**Brief:** What you need to produce from the material below is an exact transcription of the lines from the one with "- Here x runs" through the one with "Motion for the", both included, and no other line.

**Data excerpt:**
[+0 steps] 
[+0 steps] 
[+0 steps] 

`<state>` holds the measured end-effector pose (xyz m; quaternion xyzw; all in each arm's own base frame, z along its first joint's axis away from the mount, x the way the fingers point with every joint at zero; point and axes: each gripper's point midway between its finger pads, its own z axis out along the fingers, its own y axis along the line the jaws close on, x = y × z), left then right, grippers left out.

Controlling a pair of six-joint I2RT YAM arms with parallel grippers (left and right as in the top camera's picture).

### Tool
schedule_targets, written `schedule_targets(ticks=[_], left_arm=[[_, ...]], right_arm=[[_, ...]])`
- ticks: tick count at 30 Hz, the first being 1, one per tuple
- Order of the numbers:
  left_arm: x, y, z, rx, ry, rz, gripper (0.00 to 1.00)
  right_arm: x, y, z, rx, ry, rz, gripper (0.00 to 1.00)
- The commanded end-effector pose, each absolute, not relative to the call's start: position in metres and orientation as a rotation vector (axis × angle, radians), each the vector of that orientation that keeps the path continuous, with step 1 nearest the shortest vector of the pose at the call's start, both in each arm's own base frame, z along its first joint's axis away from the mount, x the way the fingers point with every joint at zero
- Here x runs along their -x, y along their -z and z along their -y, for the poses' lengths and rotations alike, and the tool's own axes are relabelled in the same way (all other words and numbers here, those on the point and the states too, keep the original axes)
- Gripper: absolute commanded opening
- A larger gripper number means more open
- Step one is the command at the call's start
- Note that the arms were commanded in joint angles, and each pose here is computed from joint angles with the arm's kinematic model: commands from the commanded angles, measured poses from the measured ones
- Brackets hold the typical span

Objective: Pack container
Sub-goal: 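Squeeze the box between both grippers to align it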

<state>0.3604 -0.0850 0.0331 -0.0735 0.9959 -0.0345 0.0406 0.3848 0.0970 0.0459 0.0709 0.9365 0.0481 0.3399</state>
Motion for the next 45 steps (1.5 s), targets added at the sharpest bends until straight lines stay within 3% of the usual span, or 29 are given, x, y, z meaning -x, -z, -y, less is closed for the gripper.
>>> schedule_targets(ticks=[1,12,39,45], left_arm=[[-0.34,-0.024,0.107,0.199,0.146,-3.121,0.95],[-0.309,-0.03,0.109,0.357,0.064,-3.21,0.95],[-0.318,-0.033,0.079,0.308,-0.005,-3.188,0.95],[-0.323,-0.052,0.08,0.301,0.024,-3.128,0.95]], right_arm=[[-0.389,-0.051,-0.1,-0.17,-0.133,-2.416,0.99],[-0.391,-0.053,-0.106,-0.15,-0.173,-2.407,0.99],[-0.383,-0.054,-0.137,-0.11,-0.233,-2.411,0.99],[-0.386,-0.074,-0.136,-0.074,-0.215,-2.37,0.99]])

**Answer box:**
- Here x runs along their -x, y along their -z and z along their -y, for the poses' lengths and rotations alike, and the tool's own axes are relabelled in the same way (all other words and numbers here, those on the point and the states too, keep the original axes)
- Gripper: absolute commanded opening
- A larger gripper number means more open
- Step one is the command at the call's start
- Note that the arms were commanded in joint angles, and each pose here is computed from joint angles with the arm's kinematic model: commands from the commanded angles, measured poses from the measured ones
- Brackets hold the typical span

Objective: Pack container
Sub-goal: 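Squeeze the box between both grippers to align it
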
<state>0.3604 -0.0850 0.0331 -0.0735 0.9959 -0.0345 0.0406 0.3848 0.0970 0.0459 0.0709 0.9365 0.0481 0.3399</state>
Motion for the next 45 steps (1.5 s), targets added at the sharpest bends until straight lines stay within 3% of the usual span, or 29 are given, x, y, z meaning -x, -z, -y, less is closed for the gripper.

What this exercise required is now done.